◆ ASSIGNMENT: Everything from the line containing "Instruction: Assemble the" through the line containing "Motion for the" in the listing below should be copied exactly, and nothing more.

◆ INFORMATION SUPPLIED:
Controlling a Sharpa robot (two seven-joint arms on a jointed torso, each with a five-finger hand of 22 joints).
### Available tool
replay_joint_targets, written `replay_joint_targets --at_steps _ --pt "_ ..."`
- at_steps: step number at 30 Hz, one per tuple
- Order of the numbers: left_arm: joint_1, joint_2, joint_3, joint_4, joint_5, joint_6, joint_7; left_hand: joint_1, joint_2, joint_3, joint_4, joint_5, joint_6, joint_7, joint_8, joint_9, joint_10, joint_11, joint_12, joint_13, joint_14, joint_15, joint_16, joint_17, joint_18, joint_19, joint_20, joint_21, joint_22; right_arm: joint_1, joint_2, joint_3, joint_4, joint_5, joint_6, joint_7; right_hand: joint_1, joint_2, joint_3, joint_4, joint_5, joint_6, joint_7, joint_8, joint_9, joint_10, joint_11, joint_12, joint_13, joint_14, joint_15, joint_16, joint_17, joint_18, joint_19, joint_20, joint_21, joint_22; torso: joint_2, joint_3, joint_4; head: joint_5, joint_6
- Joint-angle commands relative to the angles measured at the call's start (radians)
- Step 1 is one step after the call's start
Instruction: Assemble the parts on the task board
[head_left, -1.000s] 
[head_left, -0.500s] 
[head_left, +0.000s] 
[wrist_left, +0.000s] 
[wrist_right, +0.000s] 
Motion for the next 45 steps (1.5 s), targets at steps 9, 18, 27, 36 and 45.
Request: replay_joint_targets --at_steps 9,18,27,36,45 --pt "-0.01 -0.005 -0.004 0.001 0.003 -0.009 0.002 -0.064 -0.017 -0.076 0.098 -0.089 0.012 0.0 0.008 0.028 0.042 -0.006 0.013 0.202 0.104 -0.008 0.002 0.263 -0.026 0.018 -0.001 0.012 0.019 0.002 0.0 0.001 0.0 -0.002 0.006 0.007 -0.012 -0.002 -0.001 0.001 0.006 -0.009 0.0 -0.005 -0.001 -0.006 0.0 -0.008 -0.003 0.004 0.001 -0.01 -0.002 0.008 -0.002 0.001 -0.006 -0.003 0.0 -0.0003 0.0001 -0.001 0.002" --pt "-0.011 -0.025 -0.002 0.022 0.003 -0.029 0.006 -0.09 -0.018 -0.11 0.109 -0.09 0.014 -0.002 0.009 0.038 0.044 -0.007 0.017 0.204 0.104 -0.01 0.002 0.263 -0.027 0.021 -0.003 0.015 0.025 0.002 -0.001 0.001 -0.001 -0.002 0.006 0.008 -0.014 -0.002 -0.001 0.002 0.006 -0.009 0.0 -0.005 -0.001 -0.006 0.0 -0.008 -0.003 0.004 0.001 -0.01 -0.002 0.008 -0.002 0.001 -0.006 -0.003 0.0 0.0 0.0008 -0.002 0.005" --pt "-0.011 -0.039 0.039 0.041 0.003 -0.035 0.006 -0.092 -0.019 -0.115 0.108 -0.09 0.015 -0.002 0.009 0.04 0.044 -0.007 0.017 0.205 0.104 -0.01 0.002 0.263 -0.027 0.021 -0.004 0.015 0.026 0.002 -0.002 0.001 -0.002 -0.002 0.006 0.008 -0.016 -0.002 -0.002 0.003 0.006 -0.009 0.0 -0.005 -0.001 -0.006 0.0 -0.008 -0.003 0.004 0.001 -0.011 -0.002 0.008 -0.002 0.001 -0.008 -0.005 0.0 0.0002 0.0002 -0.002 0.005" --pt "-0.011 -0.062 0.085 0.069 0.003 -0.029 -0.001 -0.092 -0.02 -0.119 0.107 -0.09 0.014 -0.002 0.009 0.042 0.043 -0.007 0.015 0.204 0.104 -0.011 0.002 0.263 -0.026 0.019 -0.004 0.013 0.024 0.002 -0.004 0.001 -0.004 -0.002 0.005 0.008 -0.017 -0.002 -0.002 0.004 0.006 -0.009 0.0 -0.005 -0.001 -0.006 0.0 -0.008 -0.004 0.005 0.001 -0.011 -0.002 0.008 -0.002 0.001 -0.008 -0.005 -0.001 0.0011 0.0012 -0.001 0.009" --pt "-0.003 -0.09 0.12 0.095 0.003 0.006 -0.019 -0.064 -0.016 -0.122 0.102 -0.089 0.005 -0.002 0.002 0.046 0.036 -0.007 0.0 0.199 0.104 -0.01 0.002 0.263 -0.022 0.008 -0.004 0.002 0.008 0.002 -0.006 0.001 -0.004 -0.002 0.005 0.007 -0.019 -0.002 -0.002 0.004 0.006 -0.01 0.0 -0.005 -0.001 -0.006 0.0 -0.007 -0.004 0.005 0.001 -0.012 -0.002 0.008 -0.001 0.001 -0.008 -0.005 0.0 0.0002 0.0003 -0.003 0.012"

◆ RESULT OF THIS TASK:
Instruction: Assemble the parts on the task board
[head_left, -1.000s] 
[head_left, -0.500s] 
[head_left, +0.000s] 
[wrist_left, +0.000s] 
[wrist_right, +0.000s] 
Motion for the next 45 steps (1.5 s), targets at steps 9, 18, 27, 36 and 45.

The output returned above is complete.